Much of the dev2ops problem comes from Dev seeing the world one way while Ops sees it a different way. When it comes to developing, deploying, and supporting what the business owners would call an application, these two world views often spectacularly collide.

To the dev folks, their view of the world is all about the build (and its related dependencies) along with data/content requirements (schema, standing data, catalog/user data, web assets, etc…). They see the application from the inside looking out, fully aware of its internal components and inner workings. The lifecycle they care about begins with business requirements, continues through a set of related builds, and then on to an integrated running service. Their goal is to then promote this service from one dev and test environment to another until it becomes someone else’s problem (that’s usually the ill-fated handoff to ops). Supporting, and in many ways enforcing, this point of view are the day-to-day Dev tools: software version control systems, build tools, IDEs, requirements management tools, etc.
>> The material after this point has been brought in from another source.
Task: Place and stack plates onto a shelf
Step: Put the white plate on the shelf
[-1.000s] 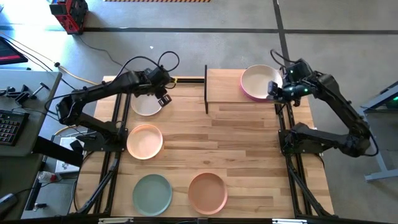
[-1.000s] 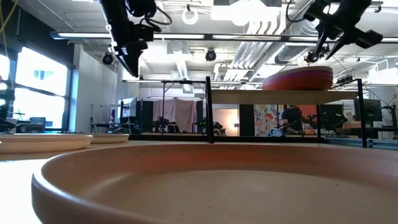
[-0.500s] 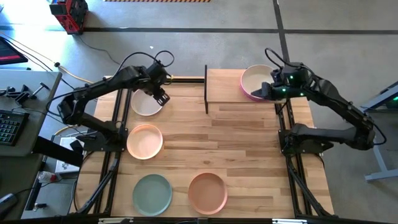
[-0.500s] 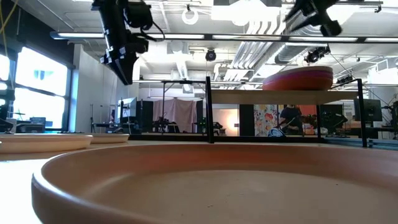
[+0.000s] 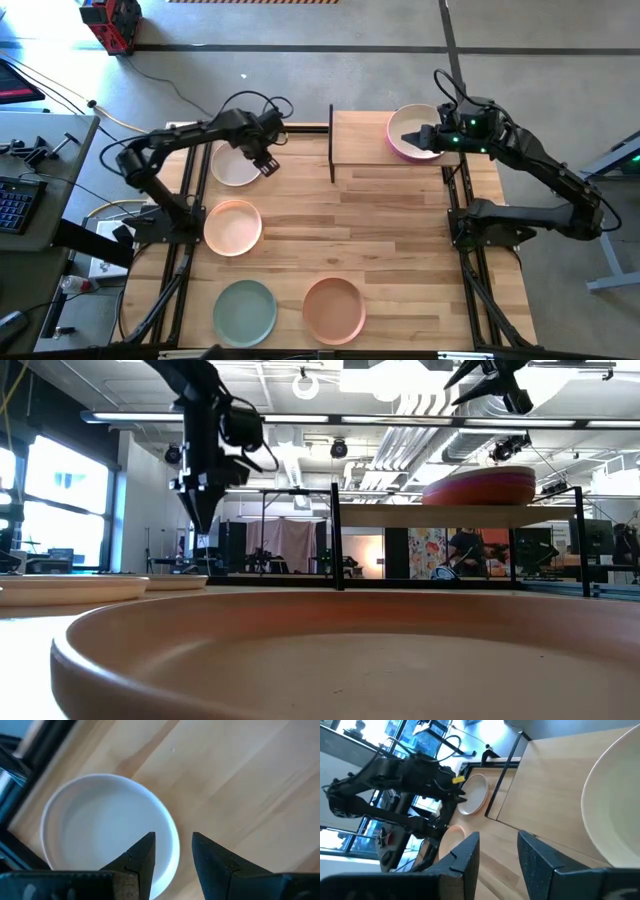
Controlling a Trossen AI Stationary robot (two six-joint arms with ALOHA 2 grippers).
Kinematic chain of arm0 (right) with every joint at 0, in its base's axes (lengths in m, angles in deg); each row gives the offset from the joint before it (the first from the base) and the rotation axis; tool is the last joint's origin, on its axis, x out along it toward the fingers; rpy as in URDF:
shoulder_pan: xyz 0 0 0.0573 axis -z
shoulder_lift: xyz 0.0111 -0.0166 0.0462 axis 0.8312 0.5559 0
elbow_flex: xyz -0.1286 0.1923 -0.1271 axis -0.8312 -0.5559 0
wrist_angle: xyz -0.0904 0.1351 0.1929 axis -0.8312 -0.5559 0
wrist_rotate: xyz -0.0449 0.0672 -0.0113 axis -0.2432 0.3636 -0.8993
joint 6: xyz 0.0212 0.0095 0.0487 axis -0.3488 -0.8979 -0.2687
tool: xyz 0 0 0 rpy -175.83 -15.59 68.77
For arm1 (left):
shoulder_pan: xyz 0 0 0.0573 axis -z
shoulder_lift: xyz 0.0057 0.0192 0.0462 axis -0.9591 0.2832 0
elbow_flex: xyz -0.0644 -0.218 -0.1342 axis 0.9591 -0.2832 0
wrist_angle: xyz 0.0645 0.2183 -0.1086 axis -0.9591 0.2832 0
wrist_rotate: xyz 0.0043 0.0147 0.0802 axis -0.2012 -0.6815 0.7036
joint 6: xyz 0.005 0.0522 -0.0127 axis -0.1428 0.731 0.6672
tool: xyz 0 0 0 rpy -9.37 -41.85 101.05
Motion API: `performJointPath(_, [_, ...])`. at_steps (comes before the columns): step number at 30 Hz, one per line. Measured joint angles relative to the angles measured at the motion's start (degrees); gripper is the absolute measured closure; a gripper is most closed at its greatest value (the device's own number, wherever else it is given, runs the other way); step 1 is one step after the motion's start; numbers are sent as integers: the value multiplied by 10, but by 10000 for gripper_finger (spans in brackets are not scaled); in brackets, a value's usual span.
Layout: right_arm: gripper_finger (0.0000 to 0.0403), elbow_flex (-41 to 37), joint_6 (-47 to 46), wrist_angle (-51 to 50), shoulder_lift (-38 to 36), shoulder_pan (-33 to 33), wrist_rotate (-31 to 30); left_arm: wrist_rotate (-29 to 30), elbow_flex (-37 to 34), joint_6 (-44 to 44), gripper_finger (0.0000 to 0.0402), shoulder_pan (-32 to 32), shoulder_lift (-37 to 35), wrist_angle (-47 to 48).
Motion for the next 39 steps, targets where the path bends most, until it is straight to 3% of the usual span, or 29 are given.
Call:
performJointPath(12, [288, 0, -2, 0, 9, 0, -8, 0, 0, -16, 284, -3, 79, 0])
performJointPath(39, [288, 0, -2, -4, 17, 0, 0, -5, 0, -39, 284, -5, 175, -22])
To the ops folks, their view of the world is all about the physical architecture, the network, and the box. Applications? Ops doesn’t want to know about the the inner workings of the applications. They see applications from the outside looking in, as just another set of files that are part of the puzzle they manage. Environments? Sets of distinct boxes wherever possible (sometimes divided by datacenter, VLAN, racks, etc…). The lifecycle Ops cares about takes a much different form than the one that Dev cares about. Quality of service, capacity, and availability are the driving factors for Ops. Ops establishes the needed hardware and software platform profiles in a lab setting and then uses those profiles to build and refresh the different environments they control (generally staging, production, and disaster recovery). The preferred Ops toolsets, usually EMS systems (Tivoli, Opsware, OpenView, OpenNMS, BladeLogic, etc..), support and enforce this point of view.

Unfortunately, aligning these two world views is just as difficult as aligning their respective toolsets.

It is all too common that users (and by extension, vendors) from both groups want to force their tools and point of view on the other group. But no matter which direction the management mandate ultimately comes from, the truth lies just beneath the surface. Dev wants nothing to do with the Ops tools and Ops wants nothing to do with the Dev tools. They see little value in the other group’s tooling of choice because they think it will add additional complexity to their lives and won’t help them to complete their core jobs. Because of these dramatically differing points of view, the conversations in the trenches will often revolve around how it’s “the the other group’s fault” and why “they just don’t get it”.

Fundamentally, the Dev and Ops groups are at odds because there is a difference of primary concerns. Dev doesn’t want to know about networks and boxes. In most situations Dev really don’t even really care where something is deployed until they get a late night phone call from Ops to debug a mysterious problem. Ops, on the other hand, just wants “operations ready” application releases and are frustrated that they never seem to get that.

Sadly, too much corporate blood has been shed over a collision of differing points of view that are both equally valid.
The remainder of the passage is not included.